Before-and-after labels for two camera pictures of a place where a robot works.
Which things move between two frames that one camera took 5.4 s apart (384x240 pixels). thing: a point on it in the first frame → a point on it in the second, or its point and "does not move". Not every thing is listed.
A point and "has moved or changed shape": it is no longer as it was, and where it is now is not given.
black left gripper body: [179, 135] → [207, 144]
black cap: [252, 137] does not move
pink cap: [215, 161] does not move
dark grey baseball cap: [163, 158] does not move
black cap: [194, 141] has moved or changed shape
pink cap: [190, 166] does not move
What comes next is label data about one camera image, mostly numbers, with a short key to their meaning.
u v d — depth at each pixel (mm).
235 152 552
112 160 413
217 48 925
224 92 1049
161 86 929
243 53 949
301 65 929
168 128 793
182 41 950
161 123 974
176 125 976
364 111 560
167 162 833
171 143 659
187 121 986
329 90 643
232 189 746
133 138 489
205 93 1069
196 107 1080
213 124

- **WORK TO COMPLETE**:
Return only the lines spanning from the first line of the material through the line with "pink cap: [190, 166] does not move", copied exactly, both ends kept.

- **PROBLEM SOLUTION**:
Before-and-after labels for two camera pictures of a place where a robot works.
Which things move between two frames that one camera took 5.4 s apart (384x240 pixels). thing: a point on it in the first frame → a point on it in the second, or its point and "does not move". Not every thing is listed.
A point and "has moved or changed shape": it is no longer as it was, and where it is now is not given.
black left gripper body: [179, 135] → [207, 144]
black cap: [252, 137] does not move
pink cap: [215, 161] does not move
dark grey baseball cap: [163, 158] does not move
black cap: [194, 141] has moved or changed shape
pink cap: [190, 166] does not move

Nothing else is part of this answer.